Repeat the listing word for word. Leave every picture out.

═══ RECORDED DATA ═══

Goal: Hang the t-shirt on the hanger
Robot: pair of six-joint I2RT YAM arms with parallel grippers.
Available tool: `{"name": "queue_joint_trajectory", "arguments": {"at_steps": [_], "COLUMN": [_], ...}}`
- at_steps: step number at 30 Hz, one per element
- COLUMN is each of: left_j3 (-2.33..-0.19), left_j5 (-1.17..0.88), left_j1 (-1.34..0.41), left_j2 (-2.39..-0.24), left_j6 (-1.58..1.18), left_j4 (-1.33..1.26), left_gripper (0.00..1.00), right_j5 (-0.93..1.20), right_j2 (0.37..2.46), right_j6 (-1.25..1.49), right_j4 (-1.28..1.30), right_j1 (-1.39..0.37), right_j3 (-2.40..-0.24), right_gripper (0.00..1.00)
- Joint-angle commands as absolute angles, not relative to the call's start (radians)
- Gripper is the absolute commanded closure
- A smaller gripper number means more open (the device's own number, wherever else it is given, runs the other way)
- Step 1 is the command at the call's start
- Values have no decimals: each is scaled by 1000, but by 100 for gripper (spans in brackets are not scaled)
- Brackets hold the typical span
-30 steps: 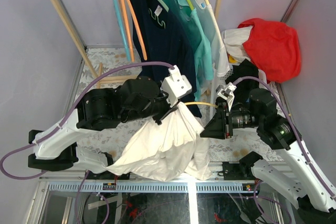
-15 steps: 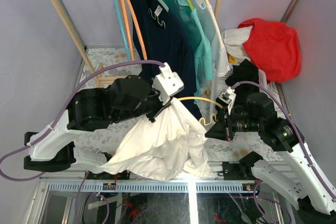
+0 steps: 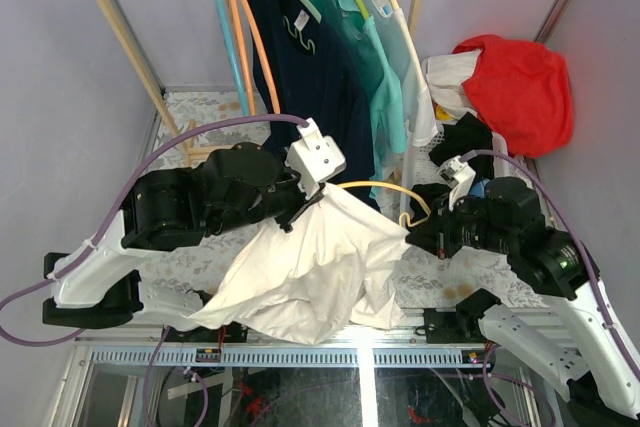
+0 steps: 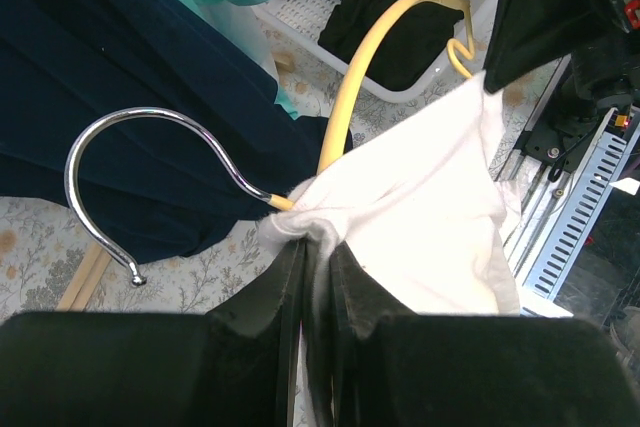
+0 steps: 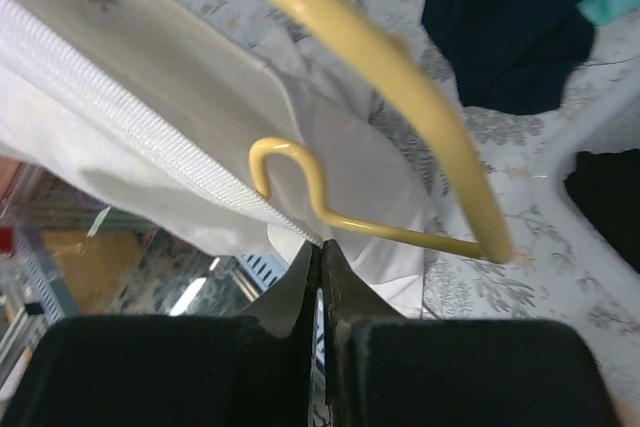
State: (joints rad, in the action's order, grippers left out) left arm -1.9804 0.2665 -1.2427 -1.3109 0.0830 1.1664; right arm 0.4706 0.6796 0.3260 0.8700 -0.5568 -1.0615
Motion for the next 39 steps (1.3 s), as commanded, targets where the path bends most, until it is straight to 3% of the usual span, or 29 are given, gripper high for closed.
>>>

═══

# [YOUR SOLUTION]
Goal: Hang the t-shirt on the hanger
Robot: pair of six-joint I2RT YAM arms with parallel grippers.
Available tool: `{"name": "queue_joint_trajectory", "arguments": {"at_steps": [_], "COLUMN": [_], ...}}`
- at_steps: step number at 30 Hz, one per element
- COLUMN is each of: left_j3 (-2.33..-0.19), left_j5 (-1.17..0.88), left_j1 (-1.34..0.41), left_j2 (-2.39..-0.24), left_j6 (-1.58..1.18), left_j4 (-1.33..1.26), left_gripper (0.00..1.00), right_j5 (-0.93..1.20), right_j2 (0.37..2.46), right_j6 (-1.25..1.49), right_j4 (-1.28..1.30), right_j1 (-1.39..0.37), right_j3 (-2.40..-0.24), right_gripper (0.00..1.00)
- Joint-angle commands as absolute angles, not relative to the call's start (radians)
- Gripper is the absolute commanded closure
- A smaller gripper number means more open (the device's own number, wherever else it is given, runs the other way)
- Step 1 is the command at the call's start
- Values have no decimals: each is scaled by 1000, but by 100 for gripper (spans in brackets are not scaled)
- Brackets hold the typical span
-30 steps: 
-15 steps: 
+0 steps: 
+0 steps: 
+0 steps: 
State: (joints rad, in the action's order, grippers left out) left arm -1.9804 0.2665 -1.2427 -1.3109 0.0830 1.1664; right arm 0.4706 0.6796 0.3260 0.8700 -0.5568 -1.0615
Motion for the next 39 steps (1.3 s), as commanded, targets where the path bends most, until it is straight to 3% of the usual span, or 29 are given, gripper high for closed.
>>>

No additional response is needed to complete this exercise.